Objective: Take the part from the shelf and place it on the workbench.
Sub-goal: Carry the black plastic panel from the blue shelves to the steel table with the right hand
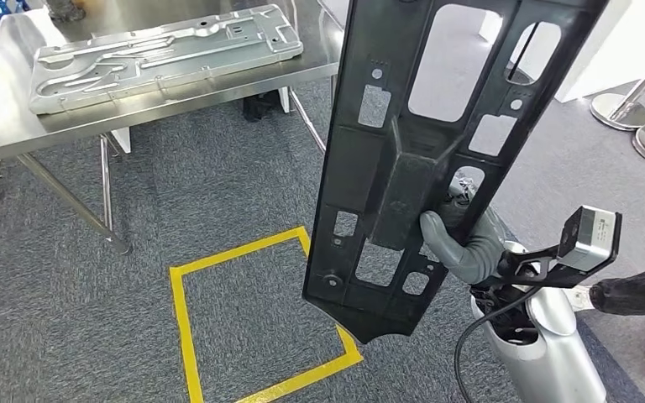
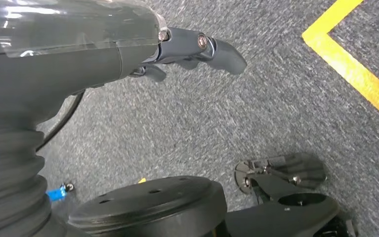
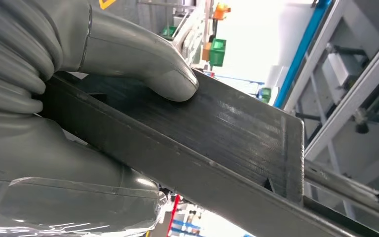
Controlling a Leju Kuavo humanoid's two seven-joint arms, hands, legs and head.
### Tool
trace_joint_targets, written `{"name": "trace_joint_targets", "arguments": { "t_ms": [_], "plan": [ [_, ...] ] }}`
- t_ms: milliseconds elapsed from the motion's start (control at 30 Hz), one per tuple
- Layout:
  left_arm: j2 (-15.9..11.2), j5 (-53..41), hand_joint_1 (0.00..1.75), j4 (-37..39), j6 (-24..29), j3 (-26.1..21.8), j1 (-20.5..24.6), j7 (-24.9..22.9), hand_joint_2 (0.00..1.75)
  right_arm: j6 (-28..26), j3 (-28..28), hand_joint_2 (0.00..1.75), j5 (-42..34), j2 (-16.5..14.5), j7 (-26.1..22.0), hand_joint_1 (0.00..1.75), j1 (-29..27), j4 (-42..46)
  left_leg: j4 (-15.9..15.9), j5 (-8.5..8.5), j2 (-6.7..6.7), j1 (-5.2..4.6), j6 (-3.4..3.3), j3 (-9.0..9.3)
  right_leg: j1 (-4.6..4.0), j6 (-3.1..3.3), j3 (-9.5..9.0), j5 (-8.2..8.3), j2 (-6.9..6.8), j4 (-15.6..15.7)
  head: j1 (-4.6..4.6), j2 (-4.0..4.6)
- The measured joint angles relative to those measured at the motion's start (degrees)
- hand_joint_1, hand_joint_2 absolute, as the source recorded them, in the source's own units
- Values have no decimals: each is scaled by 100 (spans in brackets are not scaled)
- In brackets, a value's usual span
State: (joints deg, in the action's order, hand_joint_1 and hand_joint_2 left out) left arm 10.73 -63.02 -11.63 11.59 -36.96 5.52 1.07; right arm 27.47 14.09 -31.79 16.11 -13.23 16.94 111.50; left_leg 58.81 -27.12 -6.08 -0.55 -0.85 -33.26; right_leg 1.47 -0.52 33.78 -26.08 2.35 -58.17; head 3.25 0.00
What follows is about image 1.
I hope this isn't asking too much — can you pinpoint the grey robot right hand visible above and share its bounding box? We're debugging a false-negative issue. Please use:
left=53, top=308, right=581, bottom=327
left=419, top=176, right=508, bottom=285

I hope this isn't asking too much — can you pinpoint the black plastic panel part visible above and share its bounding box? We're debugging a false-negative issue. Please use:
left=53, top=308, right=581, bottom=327
left=302, top=0, right=611, bottom=345

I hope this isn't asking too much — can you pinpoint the stainless steel workbench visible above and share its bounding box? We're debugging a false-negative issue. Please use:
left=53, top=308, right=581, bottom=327
left=0, top=0, right=347, bottom=257

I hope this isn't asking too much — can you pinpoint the person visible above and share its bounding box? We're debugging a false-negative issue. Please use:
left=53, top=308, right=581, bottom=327
left=563, top=261, right=645, bottom=386

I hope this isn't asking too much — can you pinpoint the yellow floor tape square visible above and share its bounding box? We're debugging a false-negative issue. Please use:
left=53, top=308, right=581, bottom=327
left=169, top=225, right=364, bottom=403

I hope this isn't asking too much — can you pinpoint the silver stamped metal panel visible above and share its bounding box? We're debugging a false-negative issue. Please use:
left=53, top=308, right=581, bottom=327
left=29, top=4, right=305, bottom=116

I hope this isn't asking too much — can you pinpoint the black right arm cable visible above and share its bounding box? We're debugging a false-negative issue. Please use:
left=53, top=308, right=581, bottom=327
left=454, top=285, right=543, bottom=403

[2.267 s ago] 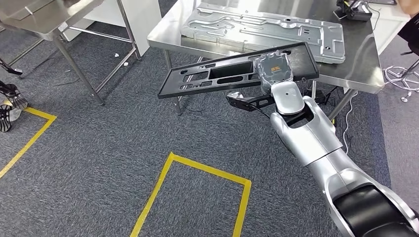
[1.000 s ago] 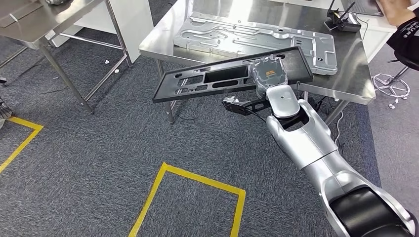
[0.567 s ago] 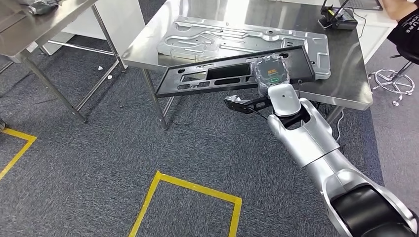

EXERCISE OBJECTIVE: Without including any pictures, output each entry above exactly as it appears.

REPLY TO THE EXERCISE:
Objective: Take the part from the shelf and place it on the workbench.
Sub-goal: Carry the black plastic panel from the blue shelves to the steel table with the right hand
Controlling a Leju Kuavo humanoid's two seven-joint arms, hands, legs and head.
### Tool
trace_joint_targets, written `{"name": "trace_joint_targets", "arguments": { "t_ms": [_], "plan": [ [_, ...] ] }}`
- t_ms: milliseconds elapsed from the motion's start (control at 30 Hz), one per tuple
- Layout:
  left_arm: j2 (-15.9..11.2), j5 (-53..41), hand_joint_1 (0.00..1.75), j4 (-37..39), j6 (-24..29), j3 (-26.1..21.8), j1 (-20.5..24.6), j7 (-24.9..22.9), hand_joint_2 (0.00..1.75)
  right_arm: j6 (-28..26), j3 (-28..28), hand_joint_2 (0.00..1.75), j5 (-42..34), j2 (-16.5..14.5), j7 (-26.1..22.0), hand_joint_1 (0.00..1.75), j1 (-29..27), j4 (-42..46)
  left_leg: j4 (-15.9..15.9), j5 (-8.5..8.5), j2 (-6.7..6.7), j1 (-5.2..4.6), j6 (-3.4..3.3), j3 (-9.0..9.3)
  right_leg: j1 (-4.6..4.0), j6 (-3.1..3.3), j3 (-9.5..9.0), j5 (-8.2..8.3), j2 (-6.9..6.8), j4 (-15.6..15.7)
  head: j1 (-4.6..4.6), j2 (-4.0..4.6)
- The measured joint angles relative to those measured at the motion's start (degrees)
- hand_joint_1, hand_joint_2 absolute, as the source recorded them, in the source's own units
- Values have no decimals: each is scaled by 100 (spans in brackets are not scaled)
- In brackets, a value's usual span
State: (joints deg, in the action's order, hand_joint_1 and hand_joint_2 left out) left arm 10.73 -63.02 -11.63 11.59 -36.96 5.52 1.07; right arm 27.47 14.09 -31.79 16.11 -13.23 16.94 111.50; left_leg 58.81 -27.12 -6.08 -0.55 -0.85 -33.26; right_leg 1.47 -0.52 33.78 -26.08 2.35 -58.17; head 3.25 0.00
What follows is about image 1.
I hope this isn't asking too much — can you pinpoint the grey robot right hand visible above and share its bounding box? We're debugging a false-negative issue. Please use:
left=53, top=308, right=581, bottom=327
left=419, top=176, right=508, bottom=285

I hope this isn't asking too much — can you pinpoint the black plastic panel part visible above and share its bounding box? We're debugging a false-negative issue. Please use:
left=53, top=308, right=581, bottom=327
left=302, top=0, right=611, bottom=345

I hope this isn't asking too much — can you pinpoint the stainless steel workbench visible above and share its bounding box? We're debugging a false-negative issue. Please use:
left=53, top=308, right=581, bottom=327
left=0, top=0, right=347, bottom=257

I hope this isn't asking too much — can you pinpoint the person visible above and share its bounding box? We're debugging a false-negative issue. Please use:
left=53, top=308, right=581, bottom=327
left=563, top=261, right=645, bottom=386

I hope this isn't asking too much — can you pinpoint the yellow floor tape square visible above and share its bounding box? We're debugging a false-negative issue. Please use:
left=53, top=308, right=581, bottom=327
left=169, top=225, right=364, bottom=403

I hope this isn't asking too much — can you pinpoint the silver stamped metal panel visible above and share its bounding box? We're debugging a false-negative issue. Please use:
left=53, top=308, right=581, bottom=327
left=29, top=4, right=305, bottom=116

I hope this isn't asking too much — can you pinpoint the black right arm cable visible above and share its bounding box? We're debugging a false-negative issue. Please use:
left=53, top=308, right=581, bottom=327
left=454, top=285, right=543, bottom=403

[2.267 s ago] 
[1.000 s ago] 
[0.567 s ago] 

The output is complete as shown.